Saturday, March 7, 2009

Is there wisdom in wisdom teeth?

I recently had supper with a friend who fells like just a few months ago life was finally perfect - she had an amazing fall wedding, found a great new apartment and both she and her husband loved their jobs. Now he is unemployed and perfection is a thing of the past. Just today we found out another friend was laid off from her government job. These stories are all too common and I know I don't have to expound on how hard these economic times are. People are not able to maintain their normal lifestyles, let alone the dual residences my partner and I have supported over the past year in order for me to pursue my acting career.
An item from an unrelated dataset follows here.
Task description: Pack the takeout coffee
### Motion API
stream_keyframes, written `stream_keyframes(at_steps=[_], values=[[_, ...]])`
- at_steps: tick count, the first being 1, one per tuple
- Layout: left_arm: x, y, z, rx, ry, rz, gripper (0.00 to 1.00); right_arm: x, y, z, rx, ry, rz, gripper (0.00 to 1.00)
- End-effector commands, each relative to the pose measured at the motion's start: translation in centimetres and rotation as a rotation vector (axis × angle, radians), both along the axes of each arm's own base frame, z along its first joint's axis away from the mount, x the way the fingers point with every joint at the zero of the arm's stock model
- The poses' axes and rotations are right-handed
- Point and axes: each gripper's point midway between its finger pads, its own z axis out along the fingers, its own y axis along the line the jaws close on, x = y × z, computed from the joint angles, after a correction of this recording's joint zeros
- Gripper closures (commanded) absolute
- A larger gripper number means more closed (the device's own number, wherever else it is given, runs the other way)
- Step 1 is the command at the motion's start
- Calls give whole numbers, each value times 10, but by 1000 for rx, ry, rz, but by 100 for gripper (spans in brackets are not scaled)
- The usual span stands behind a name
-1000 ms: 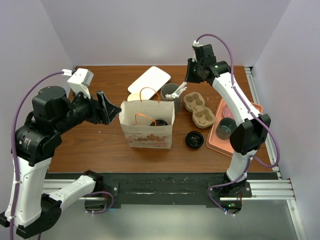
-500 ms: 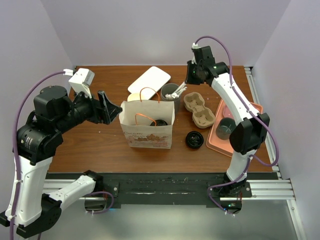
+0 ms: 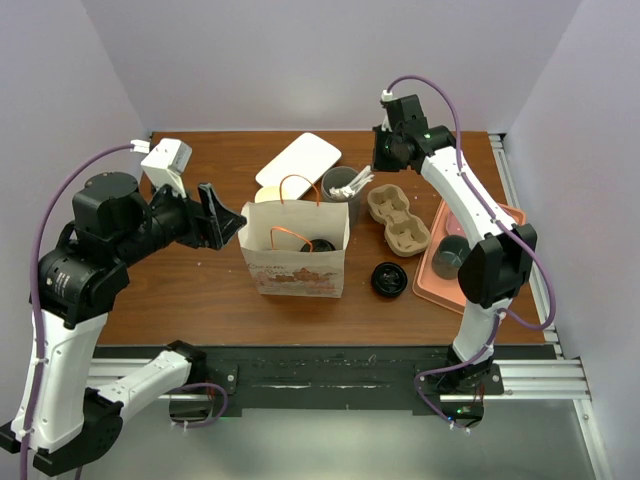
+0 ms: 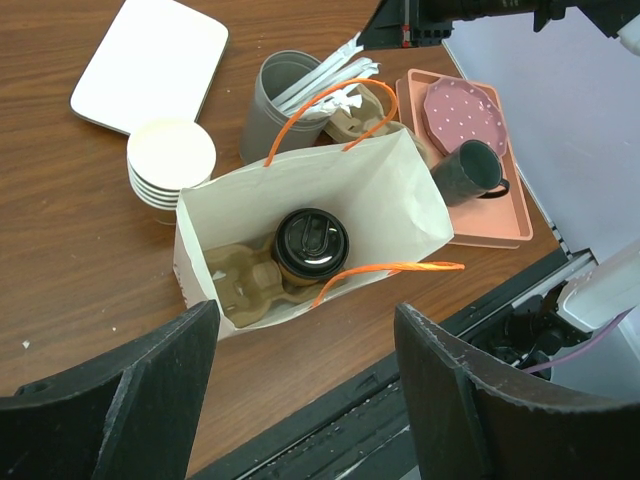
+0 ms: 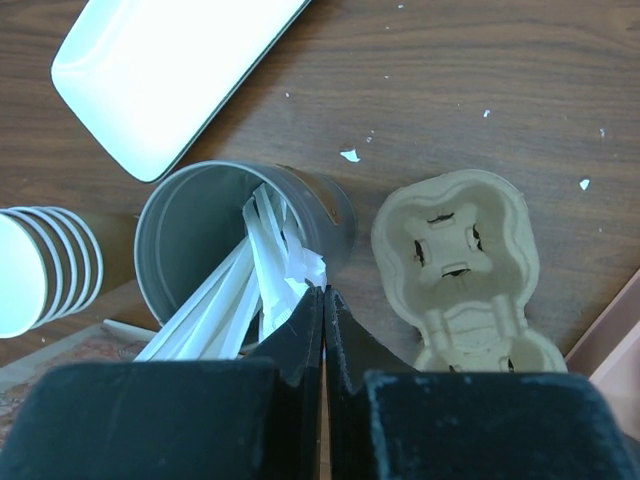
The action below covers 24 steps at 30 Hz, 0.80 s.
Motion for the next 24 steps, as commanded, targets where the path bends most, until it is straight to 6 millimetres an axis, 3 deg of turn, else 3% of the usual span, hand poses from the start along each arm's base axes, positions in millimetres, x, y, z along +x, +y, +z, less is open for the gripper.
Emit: stream_keyframes(at_steps=[1, 14, 24], values=[[2, -5, 10, -26, -36, -17, 24, 4, 1, 30, 12, -72, 28, 100], [6, -4, 10, -8, -50, -12, 24, -13, -5, 80, 19, -146, 52, 100], [7, 4, 14, 9, -73, 19, 24, -26, -22, 118, -25, -190, 22, 100]])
A year ago when I moved to LA I fully believed my guy would be there with me by now but we've not received a single offer on our Ohio home and with people getting fired left and right, this is the stupidest possible time for anyone to quit a good job and try to find a new one! I honestly didn't think I'd be in this position, but I have to figure out what the hell I'm doing - with the economy in mind- either find a new roommate, a new place or move back to Ohio.

My current roommate is moving in with her guy when our lease is up at the end of April. The money I had saved prior to moving is long gone and in this economy, my current apartment is no longer affordable. Perhaps I could swing it if I could negotiate a lower price and a new roommate paid a greater percentage for the bigger room. But I have no roommate prospects; moreover I can not fathom being in another year long lease without my love. I need to look into month-to-month leases. Either way I would have to find additional employment.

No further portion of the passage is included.